If we take an example with two growing modules and look at most of the objects that are computed we have the following graph:

computation graph of the statistics

The first step is to compute the statistics (the objects written in black) and which are directly computed from intermediate quantities of the network (the gray arrows indicate the dependencies of each statistic). Then we can compute the optimal parameter update (represented by optimal_delta_layer and represented in purple). Finally we can compute the new weights using the method compute_optimal_added_parameters (represented in red) which store the result in the layer_in_extension attribute of the current module and in the layer_out_extension attribute of the previous module.

Growing a layer#

Sequential case#

To grow a layer of neurons, we need new incoming connections and new outgoing connections. If we look at the section with two modules M1 and M2 with a layer of neurons in between, we can grow the layer of neurons by adding new outgoing connections in M1 (noted O1) and new incoming connections in M2 (noted I2). To compute the new weights with the TINY/FoGro method we can use the method compute_optimal_added_parameters in M2 that will also update the module M1 if the option update_previous is set to True.

You can then use the extended_forward method to compute the forward pass with the new weights. More precisely, the extended_forward with integrating the scaling_factor (noted \(\gamma\)) to the forward pass:

  • \(\texttt{extended_forward}(x) = (M1(x), \gamma O1(x))\)

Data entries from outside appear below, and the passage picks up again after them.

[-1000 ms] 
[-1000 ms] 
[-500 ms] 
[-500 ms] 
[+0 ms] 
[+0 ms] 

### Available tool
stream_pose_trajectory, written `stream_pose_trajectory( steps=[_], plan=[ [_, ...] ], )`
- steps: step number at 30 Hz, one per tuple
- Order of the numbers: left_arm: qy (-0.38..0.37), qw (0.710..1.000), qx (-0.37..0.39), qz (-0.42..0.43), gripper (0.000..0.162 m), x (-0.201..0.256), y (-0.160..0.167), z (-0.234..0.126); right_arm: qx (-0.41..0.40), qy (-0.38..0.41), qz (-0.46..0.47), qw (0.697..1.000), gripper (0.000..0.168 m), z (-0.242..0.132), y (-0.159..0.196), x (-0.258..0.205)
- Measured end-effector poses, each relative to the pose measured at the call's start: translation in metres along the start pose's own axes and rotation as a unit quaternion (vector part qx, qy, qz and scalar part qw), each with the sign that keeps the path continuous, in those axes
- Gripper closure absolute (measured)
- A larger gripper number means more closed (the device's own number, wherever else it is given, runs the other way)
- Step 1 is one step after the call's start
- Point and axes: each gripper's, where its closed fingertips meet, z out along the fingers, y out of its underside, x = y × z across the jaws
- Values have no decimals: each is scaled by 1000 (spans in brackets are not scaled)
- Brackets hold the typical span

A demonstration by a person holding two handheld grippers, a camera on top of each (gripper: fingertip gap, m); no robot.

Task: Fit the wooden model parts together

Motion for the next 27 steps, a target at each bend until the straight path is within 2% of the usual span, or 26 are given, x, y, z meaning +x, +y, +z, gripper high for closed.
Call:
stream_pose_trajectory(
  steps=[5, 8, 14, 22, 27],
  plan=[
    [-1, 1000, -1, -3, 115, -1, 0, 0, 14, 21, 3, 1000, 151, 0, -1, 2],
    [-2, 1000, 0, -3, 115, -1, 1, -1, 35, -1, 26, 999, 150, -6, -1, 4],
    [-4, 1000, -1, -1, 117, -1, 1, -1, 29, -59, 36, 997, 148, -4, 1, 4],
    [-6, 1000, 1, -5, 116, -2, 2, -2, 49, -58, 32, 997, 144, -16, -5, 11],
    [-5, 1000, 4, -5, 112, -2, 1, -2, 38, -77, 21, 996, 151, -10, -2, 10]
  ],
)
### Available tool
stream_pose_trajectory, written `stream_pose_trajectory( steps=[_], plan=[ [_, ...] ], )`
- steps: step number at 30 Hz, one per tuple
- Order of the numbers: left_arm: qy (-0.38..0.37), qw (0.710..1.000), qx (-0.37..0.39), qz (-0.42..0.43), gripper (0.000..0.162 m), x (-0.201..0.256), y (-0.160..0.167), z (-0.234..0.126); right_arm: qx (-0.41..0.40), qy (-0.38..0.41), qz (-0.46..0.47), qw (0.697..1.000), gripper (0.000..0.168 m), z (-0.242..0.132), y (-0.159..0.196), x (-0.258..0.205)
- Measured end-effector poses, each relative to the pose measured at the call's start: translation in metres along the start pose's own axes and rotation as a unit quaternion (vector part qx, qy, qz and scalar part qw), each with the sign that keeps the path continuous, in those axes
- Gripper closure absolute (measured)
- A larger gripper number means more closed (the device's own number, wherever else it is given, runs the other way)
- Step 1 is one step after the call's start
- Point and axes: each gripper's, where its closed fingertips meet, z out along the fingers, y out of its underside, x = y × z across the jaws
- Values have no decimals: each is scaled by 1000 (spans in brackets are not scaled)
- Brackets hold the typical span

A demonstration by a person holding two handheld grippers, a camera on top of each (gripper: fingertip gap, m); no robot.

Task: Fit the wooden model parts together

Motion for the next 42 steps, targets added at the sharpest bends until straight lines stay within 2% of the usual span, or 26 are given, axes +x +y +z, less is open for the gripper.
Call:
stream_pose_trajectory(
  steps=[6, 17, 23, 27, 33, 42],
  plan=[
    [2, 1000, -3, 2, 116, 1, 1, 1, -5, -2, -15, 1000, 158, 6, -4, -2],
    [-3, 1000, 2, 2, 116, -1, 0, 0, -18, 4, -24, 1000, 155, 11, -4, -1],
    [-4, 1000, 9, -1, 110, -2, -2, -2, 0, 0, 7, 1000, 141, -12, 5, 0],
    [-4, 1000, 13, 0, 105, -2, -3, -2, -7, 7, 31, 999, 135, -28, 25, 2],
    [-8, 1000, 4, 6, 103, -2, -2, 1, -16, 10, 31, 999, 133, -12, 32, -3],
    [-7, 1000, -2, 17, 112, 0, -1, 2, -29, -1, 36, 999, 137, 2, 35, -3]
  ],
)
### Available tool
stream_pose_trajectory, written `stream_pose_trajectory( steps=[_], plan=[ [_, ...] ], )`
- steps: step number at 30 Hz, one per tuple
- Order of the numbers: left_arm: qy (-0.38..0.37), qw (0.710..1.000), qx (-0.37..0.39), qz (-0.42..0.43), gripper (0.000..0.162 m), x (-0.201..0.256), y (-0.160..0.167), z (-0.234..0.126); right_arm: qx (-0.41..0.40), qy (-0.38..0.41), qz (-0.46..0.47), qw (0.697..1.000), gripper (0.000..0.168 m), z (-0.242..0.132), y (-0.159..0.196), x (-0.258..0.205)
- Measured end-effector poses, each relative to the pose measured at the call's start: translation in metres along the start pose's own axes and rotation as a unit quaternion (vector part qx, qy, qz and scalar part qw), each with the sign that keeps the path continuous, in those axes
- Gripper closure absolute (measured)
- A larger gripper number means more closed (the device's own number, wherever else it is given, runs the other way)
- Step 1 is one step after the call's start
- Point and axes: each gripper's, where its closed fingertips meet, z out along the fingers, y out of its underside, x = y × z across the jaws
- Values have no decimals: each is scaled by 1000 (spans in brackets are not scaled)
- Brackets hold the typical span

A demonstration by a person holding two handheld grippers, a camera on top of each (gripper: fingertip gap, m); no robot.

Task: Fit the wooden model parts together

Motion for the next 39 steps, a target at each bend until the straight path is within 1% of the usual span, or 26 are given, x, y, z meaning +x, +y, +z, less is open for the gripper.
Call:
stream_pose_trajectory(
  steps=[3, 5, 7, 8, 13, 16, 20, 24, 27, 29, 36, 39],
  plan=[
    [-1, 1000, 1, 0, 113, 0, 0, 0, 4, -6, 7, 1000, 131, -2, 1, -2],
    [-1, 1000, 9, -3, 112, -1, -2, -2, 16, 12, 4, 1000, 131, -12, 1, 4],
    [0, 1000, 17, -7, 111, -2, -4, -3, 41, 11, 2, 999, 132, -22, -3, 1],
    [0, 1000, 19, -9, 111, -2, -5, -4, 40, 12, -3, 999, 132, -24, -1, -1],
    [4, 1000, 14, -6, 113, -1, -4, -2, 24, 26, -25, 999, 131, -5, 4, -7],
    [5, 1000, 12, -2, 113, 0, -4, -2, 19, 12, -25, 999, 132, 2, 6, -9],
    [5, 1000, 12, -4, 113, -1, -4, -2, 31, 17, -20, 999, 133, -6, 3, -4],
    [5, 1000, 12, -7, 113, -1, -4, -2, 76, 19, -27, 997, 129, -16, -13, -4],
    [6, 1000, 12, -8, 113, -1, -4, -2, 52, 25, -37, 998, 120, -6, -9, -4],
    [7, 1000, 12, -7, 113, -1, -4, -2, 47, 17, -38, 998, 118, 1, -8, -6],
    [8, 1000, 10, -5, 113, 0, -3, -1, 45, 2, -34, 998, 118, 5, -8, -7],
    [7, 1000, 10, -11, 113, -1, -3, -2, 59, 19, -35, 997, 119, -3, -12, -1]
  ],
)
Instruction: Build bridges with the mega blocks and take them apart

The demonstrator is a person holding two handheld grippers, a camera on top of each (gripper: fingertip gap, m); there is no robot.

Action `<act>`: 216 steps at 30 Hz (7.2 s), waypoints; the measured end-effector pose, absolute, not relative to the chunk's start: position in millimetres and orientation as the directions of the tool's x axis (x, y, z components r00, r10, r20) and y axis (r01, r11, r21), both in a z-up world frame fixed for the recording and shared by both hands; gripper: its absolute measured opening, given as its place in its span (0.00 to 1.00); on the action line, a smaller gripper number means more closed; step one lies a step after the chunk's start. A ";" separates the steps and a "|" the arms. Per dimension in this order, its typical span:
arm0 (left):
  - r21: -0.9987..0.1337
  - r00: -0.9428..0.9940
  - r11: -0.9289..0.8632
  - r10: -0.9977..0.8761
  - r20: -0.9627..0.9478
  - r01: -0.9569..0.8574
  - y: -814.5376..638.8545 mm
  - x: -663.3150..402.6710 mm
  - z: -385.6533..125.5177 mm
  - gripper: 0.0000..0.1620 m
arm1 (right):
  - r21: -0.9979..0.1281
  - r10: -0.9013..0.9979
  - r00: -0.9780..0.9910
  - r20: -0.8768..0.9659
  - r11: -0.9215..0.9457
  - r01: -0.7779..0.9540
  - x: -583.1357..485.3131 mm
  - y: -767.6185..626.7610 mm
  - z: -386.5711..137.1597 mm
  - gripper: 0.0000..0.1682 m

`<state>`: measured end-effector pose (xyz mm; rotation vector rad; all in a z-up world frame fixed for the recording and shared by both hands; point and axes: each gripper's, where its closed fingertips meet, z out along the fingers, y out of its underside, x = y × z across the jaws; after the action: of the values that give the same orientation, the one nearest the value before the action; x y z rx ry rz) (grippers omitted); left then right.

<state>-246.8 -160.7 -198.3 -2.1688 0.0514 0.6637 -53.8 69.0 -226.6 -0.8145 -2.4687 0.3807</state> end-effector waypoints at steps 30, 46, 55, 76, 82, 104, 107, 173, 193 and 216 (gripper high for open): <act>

  • \(\texttt{extended_forward}(M1(x), \gamma O1(x)) = M2(M1(x)) + \gamma^2 I2(O1(x))\)

Once satisfied with the extension and the scaling factor, they are incorporated in the forward pass by using the method apply_change in M2 with the option apply_previous set to True.

Glossary#

  • Machine batch / Statistical batch: often in ML we use batch of data to estimate quantities and to process data together to make computation faster. For example, in stochastic gradient descent we estimate the gradient on a batch of examples that is computed at the same time. In our case we can compute multiple examples at the same time and do it multiple times to compute a statistic. We refer to the first one to machine batch and to the second as statistical batch.

Bibliography#

[TMLR24]

Verbockhaven, M., Rudkiewicz, T., Chevallier, S., and Charpiat, G. (2024). Growing tiny networks: Spotting expressivity bottlenecks and fixing them optimally. TMLR.